ABOUT THIS TASK: If a line in the records below contains the word "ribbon", copy it out.
Top of RECORD EXCERPTS
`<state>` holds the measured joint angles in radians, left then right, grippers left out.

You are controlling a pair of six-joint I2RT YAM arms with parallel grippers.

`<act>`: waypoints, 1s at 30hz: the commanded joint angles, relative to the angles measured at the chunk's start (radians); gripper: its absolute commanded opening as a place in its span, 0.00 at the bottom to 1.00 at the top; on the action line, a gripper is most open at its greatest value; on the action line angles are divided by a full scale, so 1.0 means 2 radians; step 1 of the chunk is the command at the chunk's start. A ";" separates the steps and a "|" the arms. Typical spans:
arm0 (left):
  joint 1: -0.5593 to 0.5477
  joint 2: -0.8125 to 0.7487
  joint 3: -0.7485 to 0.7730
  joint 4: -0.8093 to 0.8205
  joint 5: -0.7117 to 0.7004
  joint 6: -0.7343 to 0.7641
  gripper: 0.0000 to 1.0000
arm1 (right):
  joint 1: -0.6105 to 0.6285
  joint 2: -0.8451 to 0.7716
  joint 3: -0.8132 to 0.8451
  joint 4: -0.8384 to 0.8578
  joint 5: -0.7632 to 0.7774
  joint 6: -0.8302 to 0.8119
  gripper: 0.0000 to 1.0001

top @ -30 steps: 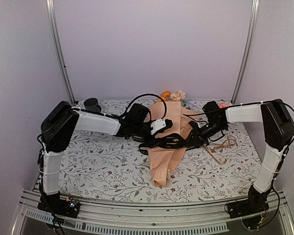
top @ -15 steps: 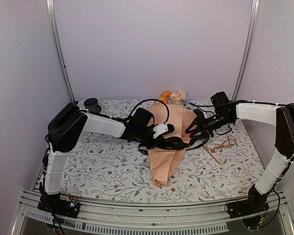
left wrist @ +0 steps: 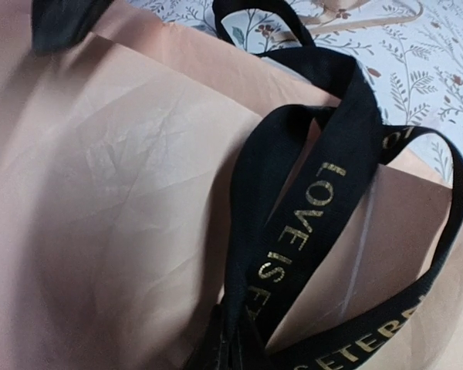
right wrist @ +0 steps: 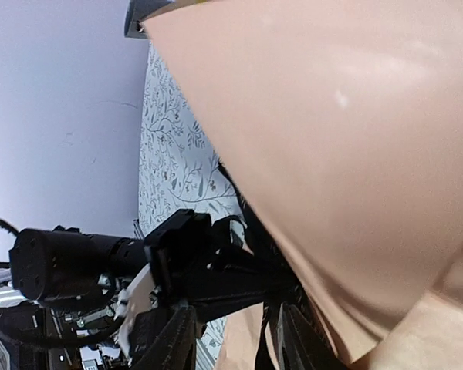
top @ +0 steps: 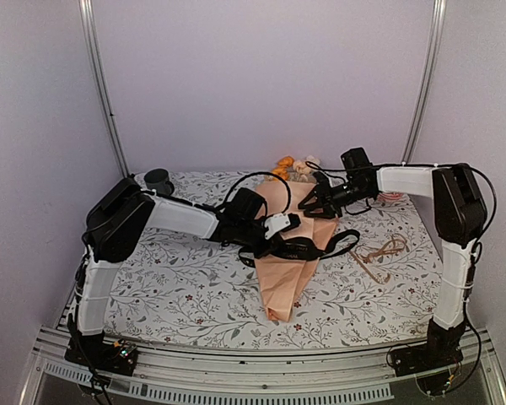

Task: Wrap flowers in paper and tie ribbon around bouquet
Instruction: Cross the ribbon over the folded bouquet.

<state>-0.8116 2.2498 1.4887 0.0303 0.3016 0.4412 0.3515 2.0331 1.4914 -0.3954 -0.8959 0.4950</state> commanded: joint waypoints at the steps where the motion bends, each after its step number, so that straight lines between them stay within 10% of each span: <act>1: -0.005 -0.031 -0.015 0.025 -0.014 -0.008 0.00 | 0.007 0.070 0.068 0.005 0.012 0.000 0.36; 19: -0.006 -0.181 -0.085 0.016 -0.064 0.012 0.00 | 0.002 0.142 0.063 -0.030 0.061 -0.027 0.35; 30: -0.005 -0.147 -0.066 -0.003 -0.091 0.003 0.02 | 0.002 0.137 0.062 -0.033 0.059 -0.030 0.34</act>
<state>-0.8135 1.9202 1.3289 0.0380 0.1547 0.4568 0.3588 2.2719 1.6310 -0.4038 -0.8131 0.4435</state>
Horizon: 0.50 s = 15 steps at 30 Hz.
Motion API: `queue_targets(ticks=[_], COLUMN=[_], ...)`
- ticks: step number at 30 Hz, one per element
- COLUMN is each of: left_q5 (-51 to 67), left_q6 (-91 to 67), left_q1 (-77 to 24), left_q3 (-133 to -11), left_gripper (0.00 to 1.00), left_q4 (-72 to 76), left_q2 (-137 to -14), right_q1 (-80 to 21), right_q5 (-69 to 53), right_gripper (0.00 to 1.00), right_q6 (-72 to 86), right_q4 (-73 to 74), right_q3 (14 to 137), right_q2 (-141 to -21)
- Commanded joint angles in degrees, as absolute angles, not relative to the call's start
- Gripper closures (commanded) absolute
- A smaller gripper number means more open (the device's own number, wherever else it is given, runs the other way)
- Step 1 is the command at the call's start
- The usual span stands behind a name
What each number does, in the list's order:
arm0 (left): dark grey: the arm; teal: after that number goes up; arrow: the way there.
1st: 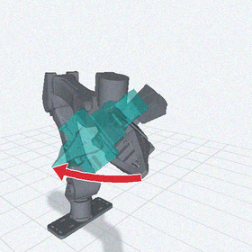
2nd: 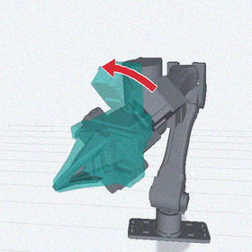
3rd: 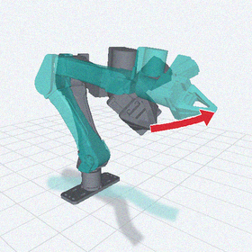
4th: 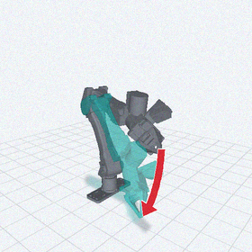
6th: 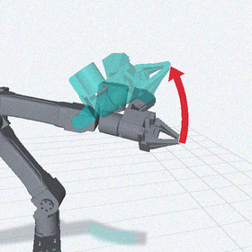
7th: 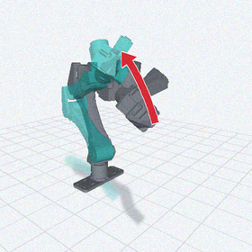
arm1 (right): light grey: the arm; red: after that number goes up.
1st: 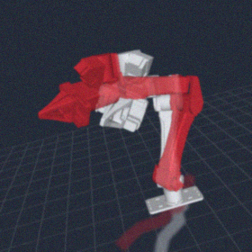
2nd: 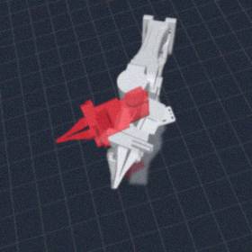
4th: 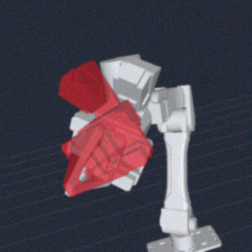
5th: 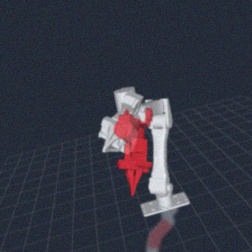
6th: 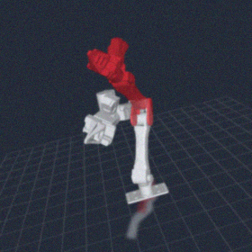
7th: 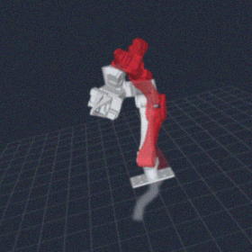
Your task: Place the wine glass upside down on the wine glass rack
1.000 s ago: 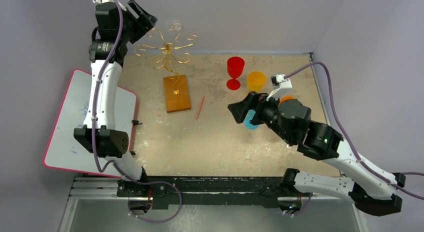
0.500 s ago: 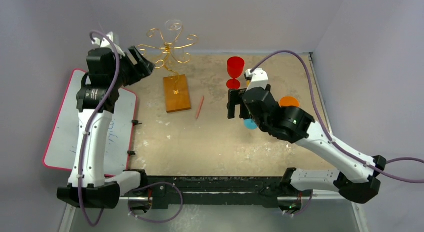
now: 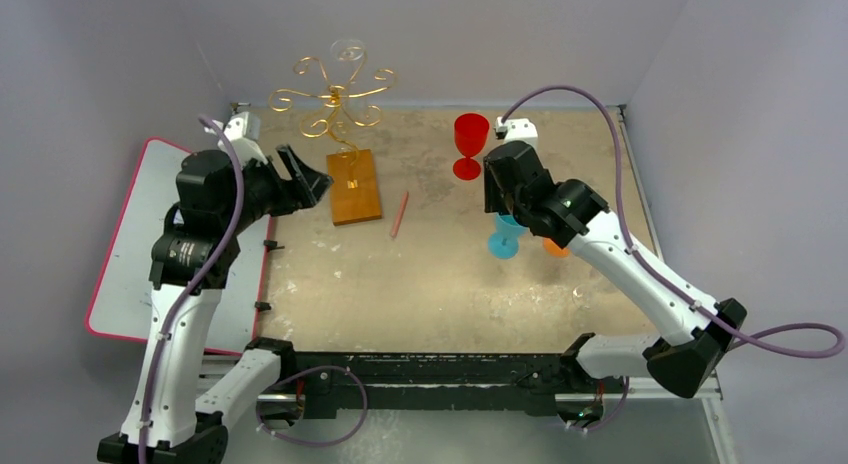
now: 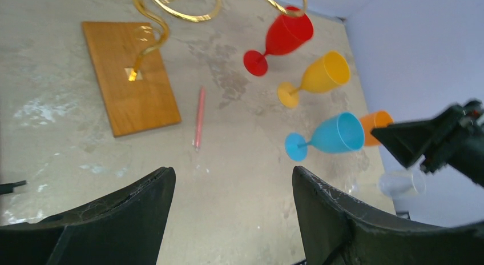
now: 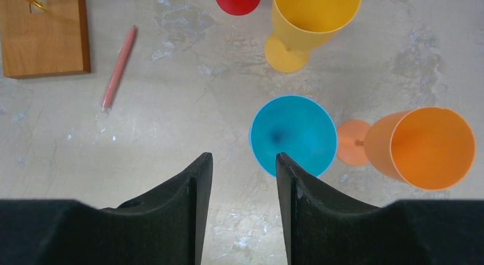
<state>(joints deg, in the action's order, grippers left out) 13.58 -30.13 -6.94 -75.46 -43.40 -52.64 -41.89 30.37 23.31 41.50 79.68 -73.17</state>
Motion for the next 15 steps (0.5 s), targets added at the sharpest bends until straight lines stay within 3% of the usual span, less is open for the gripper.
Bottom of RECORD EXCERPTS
OUTPUT OF THE TASK:
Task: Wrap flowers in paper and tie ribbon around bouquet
Instruction: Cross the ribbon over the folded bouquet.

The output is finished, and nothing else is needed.